Almost all university administrators in Pakistan bemoan the fact that their institutions face serious financial constraints. This is true and there is little doubt that the financial resources made available by the HEC to universities have not increased in real terms in many years. However, given the very poor state of education and what universities deliver and produce, perhaps it is wiser not to waste more money on continuously poor outcomes. An increased budget to universities by the government would not necessarily produce better students; more buildings, certainly, but not quality students.

Perhaps it is wiser not to waste more money on continuously poor outcomes.

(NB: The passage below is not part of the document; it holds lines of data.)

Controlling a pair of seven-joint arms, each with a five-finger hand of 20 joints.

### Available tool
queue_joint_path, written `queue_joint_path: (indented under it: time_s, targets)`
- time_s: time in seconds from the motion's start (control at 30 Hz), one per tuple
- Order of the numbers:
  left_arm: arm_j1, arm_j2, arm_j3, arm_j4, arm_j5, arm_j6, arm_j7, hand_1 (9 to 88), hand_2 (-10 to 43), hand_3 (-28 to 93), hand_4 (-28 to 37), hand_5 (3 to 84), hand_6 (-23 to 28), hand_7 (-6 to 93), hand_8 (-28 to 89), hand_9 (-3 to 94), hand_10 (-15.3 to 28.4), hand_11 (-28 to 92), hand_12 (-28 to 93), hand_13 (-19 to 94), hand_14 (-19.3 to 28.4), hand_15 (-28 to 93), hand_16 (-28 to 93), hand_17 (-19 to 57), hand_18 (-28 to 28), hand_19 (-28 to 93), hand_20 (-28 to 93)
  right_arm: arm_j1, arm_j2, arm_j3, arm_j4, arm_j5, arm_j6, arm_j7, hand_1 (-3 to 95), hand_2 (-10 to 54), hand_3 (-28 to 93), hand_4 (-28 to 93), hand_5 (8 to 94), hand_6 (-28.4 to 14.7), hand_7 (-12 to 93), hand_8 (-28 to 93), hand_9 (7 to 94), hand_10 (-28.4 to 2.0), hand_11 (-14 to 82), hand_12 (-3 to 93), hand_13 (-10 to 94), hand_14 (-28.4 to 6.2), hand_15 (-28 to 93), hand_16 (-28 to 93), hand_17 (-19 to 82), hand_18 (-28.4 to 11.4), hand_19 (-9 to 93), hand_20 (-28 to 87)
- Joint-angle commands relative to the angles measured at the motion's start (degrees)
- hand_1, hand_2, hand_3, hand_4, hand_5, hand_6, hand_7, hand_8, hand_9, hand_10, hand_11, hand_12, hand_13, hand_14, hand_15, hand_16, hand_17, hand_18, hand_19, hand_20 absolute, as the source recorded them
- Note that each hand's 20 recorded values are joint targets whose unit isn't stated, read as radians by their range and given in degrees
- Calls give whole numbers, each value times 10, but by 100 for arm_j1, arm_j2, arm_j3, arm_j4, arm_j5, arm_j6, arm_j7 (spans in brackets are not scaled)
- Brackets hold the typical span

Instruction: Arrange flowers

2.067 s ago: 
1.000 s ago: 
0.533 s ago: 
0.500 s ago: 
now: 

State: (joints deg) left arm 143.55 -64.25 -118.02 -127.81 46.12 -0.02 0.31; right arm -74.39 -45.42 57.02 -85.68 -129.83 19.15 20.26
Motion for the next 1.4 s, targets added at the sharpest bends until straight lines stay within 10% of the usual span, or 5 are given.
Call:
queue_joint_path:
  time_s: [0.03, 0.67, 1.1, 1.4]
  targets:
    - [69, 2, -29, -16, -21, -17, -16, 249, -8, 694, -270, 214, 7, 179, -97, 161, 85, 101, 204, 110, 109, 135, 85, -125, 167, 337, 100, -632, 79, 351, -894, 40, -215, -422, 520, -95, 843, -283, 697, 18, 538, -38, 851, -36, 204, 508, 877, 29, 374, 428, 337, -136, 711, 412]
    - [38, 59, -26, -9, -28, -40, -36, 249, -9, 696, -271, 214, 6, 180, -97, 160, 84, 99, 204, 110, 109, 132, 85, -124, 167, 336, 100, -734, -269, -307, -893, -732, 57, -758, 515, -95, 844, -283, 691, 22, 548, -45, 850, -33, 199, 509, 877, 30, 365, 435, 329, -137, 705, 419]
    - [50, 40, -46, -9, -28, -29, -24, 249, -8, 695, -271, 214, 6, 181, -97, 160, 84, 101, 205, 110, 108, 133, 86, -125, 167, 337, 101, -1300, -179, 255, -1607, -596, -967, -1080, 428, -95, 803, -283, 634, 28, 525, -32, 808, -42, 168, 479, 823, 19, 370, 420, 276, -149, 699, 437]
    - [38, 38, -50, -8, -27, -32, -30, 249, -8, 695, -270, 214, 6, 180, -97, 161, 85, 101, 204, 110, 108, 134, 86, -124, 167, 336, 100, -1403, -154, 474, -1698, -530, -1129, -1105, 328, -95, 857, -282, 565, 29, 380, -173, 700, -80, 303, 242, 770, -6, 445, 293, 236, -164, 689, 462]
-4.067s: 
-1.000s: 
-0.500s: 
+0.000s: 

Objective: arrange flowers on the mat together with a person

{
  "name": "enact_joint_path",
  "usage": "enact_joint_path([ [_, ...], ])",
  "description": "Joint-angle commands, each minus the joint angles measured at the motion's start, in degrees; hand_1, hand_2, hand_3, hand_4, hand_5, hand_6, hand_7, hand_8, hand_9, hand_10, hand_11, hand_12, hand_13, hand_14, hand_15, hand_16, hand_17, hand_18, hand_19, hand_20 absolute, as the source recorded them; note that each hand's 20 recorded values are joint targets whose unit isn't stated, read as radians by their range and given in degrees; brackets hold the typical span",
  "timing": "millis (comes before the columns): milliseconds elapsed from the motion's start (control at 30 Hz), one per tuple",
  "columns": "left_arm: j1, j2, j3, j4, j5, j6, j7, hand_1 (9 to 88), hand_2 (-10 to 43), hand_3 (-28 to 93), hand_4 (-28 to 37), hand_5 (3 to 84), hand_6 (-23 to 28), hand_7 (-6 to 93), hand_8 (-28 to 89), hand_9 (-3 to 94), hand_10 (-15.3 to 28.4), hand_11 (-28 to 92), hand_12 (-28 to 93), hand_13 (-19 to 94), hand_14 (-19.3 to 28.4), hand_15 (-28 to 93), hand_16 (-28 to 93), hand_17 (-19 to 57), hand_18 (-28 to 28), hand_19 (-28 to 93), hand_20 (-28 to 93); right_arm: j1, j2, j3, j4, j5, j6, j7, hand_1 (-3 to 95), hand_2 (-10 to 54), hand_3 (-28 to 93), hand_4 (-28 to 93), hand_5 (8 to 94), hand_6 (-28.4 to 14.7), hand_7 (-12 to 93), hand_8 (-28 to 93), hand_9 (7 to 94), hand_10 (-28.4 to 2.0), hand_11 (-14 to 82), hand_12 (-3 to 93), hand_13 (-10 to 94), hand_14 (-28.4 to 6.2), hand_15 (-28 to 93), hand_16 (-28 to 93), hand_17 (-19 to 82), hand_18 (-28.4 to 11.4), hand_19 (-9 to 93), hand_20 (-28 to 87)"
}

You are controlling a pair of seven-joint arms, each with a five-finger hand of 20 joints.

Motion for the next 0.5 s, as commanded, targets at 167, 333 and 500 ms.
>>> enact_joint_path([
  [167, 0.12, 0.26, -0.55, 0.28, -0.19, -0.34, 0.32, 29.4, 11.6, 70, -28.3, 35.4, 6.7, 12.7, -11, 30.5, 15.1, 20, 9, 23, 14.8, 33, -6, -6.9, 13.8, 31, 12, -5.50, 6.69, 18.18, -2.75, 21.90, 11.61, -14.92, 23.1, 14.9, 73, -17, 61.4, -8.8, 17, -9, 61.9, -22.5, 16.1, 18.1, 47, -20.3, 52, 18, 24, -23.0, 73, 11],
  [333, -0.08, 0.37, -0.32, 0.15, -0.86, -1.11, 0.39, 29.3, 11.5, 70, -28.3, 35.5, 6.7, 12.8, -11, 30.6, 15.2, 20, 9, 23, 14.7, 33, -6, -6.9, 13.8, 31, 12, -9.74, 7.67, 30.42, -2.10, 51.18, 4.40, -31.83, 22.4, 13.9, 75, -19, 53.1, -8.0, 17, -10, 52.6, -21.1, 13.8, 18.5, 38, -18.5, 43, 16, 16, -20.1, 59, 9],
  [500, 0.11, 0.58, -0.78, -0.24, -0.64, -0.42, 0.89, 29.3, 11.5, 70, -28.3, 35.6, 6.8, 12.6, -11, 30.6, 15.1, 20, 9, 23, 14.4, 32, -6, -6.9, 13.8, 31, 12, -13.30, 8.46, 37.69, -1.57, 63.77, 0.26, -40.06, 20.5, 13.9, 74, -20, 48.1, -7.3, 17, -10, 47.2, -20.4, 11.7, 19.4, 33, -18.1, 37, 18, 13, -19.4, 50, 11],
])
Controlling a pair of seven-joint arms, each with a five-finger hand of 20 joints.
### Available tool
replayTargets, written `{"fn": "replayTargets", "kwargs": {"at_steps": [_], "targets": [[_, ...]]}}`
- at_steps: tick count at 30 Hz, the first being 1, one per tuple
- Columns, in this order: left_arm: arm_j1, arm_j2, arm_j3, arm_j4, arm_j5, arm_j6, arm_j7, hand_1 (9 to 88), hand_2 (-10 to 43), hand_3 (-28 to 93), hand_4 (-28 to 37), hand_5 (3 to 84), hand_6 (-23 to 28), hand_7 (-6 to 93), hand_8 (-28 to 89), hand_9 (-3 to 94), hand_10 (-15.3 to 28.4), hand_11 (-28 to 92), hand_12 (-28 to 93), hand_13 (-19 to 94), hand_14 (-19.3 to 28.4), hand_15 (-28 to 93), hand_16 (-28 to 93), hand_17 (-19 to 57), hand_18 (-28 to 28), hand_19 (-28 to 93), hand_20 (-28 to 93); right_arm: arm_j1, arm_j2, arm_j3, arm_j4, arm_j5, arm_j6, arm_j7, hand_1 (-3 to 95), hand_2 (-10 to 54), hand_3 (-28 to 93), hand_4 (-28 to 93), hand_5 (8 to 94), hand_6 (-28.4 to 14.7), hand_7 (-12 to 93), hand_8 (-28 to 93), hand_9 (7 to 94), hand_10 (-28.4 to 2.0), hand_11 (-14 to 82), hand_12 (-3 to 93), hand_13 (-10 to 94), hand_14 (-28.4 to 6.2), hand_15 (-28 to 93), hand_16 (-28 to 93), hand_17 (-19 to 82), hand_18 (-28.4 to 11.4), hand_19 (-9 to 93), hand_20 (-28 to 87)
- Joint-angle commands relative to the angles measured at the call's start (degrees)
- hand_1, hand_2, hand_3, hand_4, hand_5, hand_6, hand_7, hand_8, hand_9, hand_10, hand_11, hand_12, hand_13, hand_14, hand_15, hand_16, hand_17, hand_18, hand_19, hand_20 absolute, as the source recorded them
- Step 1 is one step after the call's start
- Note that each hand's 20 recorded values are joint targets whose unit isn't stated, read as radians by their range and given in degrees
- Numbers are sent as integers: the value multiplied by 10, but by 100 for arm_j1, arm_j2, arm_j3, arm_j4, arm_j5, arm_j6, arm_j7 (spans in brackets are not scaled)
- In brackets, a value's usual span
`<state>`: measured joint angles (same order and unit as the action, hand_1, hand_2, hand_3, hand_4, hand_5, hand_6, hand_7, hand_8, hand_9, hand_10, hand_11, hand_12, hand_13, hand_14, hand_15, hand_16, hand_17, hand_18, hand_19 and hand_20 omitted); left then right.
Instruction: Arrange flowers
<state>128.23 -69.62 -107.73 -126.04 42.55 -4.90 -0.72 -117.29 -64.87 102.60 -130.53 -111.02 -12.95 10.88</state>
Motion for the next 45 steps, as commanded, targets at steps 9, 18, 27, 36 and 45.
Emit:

The few excellent universities which exist in Pakistan, some of which are in the private sector, are particularly dependent on student fees to be able to run their establishments, rather than on public handouts. As much as 60 to 65pcof their incomes arise from fees, and since they have the ability to raise their fees every year, they can ensure that they run their enterprises in a way which can provide better quality education. This also allows them to pay more to their faculty and attract better teachers.

Constituency-level and populist politics in Pakistan, and the fact that higher education is a very lucrative business, has given rise to the frayed belief that each electoral constituency or town must have its own university, regardless of the fact that there just aren’t enough good university teachers to go around. Who can forget the last day of the previous parliament, the 15th National Assembly, in August 2023, when as many as 25 universities, most of which were private, received approval? Those who teach at universities warned that such collusion between influential and rich ‘education investors’ and parliamentarians would spell greater disaster for higher education in Pakistan. Not surprisingly, such concerns have proven true.

Of the 270 or so universities in Pakistan, even by very generous standards perhaps 50 or so, at best, actually provide decent education, where students are taught to think, to be creative, to learn some professional skills — all in order to be able to find some kind of employment. Graduate unemployment exists not because there aren’t enough jobs but because students have not been sufficiently trained or educated.

A major cause for the continuing poor performance of higher education is also, ironically, the regulator and overseer of higher education in Pakistan, ie, the HEC. The HEC bureaucracy does not have the ability or scale to oversee the 270 universities in Pakistan. Worse still, they treat all universities alike: the 50 or so better institutions are clubbed together with the 100 or so least developed, poorest, ones.

One major intervention needed in the administration of the higher education sector is to distinguish between the different quality of universities. Universities are not alike and different categories need to be regulated differently, some perhaps not at all. If the HEC would leave better-quality universities to their own devices, not interfering in how these universities function, they would do us a great service. Say, a four-tiered ‘league table’, where struggling universities are supported much more, both administratively and financially, in order to raise their standards, would work better. The top 50 or so universities, which have some measure of quality, should be allowed to become more autonomous and efficient without much meddling. A once in five years certification could ensure that they meet well-defined standards.

Another way forward is to ensure that no further universities are constructed in every corner of the country. Instead, the focus should be on consolidating the existing, better ones. Ensuring quality, rather than constructing more substandard buildings with the ‘university’ banner attached to them, could be the way forward.

The so-called ‘demographic dividend’ with Pakis­tan’s youth bulge will, in a decade or two, be a middle-aged burden. Those fortunate enough to make it to university deserve a far better future.

The writer is a political economist and heads the IBA, Karachi. The views are his own and do not represent those of the institution.